Repeat the whole listing below exactly as it reads.

**Given material**:
------
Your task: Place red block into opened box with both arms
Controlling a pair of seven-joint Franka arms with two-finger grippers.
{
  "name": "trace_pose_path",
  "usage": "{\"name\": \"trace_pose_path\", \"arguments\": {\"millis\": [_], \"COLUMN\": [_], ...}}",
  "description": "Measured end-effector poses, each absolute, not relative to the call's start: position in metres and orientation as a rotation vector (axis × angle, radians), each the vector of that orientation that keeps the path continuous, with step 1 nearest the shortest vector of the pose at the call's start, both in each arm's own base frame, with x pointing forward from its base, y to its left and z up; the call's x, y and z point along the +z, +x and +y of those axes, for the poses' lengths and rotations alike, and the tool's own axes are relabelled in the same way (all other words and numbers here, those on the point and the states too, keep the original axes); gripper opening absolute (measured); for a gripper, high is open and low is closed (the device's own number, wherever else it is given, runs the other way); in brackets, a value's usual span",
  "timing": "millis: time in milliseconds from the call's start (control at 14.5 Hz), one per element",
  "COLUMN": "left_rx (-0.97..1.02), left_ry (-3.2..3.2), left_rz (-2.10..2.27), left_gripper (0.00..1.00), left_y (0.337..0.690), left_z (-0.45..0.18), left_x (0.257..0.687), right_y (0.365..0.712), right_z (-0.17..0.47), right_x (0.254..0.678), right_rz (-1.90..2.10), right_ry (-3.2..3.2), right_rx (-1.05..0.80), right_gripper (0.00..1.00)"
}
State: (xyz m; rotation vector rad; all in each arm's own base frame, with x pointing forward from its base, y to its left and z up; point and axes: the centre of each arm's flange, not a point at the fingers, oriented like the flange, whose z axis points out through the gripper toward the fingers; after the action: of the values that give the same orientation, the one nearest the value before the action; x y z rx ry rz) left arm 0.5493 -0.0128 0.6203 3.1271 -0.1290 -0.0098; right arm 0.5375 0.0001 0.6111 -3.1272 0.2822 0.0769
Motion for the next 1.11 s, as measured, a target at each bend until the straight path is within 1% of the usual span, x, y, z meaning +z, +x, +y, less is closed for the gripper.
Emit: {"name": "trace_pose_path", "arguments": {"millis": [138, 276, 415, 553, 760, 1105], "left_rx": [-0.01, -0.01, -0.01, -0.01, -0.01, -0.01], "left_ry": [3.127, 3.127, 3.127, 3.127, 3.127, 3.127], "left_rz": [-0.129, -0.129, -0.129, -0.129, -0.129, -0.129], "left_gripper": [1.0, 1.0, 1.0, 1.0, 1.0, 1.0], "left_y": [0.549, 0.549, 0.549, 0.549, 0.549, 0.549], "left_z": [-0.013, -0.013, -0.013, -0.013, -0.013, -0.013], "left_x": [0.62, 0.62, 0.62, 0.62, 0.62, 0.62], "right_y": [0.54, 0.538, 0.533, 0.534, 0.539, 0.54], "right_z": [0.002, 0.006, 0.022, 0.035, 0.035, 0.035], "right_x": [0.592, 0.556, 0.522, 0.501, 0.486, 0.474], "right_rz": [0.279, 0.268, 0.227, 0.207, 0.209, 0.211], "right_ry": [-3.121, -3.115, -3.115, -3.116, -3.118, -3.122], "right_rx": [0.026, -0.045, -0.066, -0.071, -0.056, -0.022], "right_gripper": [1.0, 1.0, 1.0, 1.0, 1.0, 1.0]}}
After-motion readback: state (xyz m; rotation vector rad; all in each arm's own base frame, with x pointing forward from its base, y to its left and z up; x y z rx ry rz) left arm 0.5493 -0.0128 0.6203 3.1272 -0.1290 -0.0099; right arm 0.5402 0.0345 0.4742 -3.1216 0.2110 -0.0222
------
**Answer box**:
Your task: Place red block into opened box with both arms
Controlling a pair of seven-joint Franka arms with two-finger grippers.
{
  "name": "trace_pose_path",
  "usage": "{\"name\": \"trace_pose_path\", \"arguments\": {\"millis\": [_], \"COLUMN\": [_], ...}}",
  "description": "Measured end-effector poses, each absolute, not relative to the call's start: position in metres and orientation as a rotation vector (axis × angle, radians), each the vector of that orientation that keeps the path continuous, with step 1 nearest the shortest vector of the pose at the call's start, both in each arm's own base frame, with x pointing forward from its base, y to its left and z up; the call's x, y and z point along the +z, +x and +y of those axes, for the poses' lengths and rotations alike, and the tool's own axes are relabelled in the same way (all other words and numbers here, those on the point and the states too, keep the original axes); gripper opening absolute (measured); for a gripper, high is open and low is closed (the device's own number, wherever else it is given, runs the other way); in brackets, a value's usual span",
  "timing": "millis: time in milliseconds from the call's start (control at 14.5 Hz), one per element",
  "COLUMN": "left_rx (-0.97..1.02), left_ry (-3.2..3.2), left_rz (-2.10..2.27), left_gripper (0.00..1.00), left_y (0.337..0.690), left_z (-0.45..0.18), left_x (0.257..0.687), right_y (0.365..0.712), right_z (-0.17..0.47), right_x (0.254..0.678), right_rz (-1.90..2.10), right_ry (-3.2..3.2), right_rx (-1.05..0.80), right_gripper (0.00..1.00)"
}
State: (xyz m; rotation vector rad; all in each arm's own base frame, with x pointing forward from its base, y to its left and z up; point and axes: the centre of each arm's flange, not a point at the fingers, oriented like the flange, whose z axis points out through the gripper toward the fingers; after the action: of the values that give the same orientation, the one nearest the value before the action; x y z rx ry rz) left arm 0.5493 -0.0128 0.6203 3.1271 -0.1290 -0.0098; right arm 0.5375 0.0001 0.6111 -3.1272 0.2822 0.0769
Motion for the next 1.11 s, as measured, a target at each bend until the straight path is within 1% of the usual span, x, y, z meaning +z, +x, +y, less is closed for the gripper.
Emit: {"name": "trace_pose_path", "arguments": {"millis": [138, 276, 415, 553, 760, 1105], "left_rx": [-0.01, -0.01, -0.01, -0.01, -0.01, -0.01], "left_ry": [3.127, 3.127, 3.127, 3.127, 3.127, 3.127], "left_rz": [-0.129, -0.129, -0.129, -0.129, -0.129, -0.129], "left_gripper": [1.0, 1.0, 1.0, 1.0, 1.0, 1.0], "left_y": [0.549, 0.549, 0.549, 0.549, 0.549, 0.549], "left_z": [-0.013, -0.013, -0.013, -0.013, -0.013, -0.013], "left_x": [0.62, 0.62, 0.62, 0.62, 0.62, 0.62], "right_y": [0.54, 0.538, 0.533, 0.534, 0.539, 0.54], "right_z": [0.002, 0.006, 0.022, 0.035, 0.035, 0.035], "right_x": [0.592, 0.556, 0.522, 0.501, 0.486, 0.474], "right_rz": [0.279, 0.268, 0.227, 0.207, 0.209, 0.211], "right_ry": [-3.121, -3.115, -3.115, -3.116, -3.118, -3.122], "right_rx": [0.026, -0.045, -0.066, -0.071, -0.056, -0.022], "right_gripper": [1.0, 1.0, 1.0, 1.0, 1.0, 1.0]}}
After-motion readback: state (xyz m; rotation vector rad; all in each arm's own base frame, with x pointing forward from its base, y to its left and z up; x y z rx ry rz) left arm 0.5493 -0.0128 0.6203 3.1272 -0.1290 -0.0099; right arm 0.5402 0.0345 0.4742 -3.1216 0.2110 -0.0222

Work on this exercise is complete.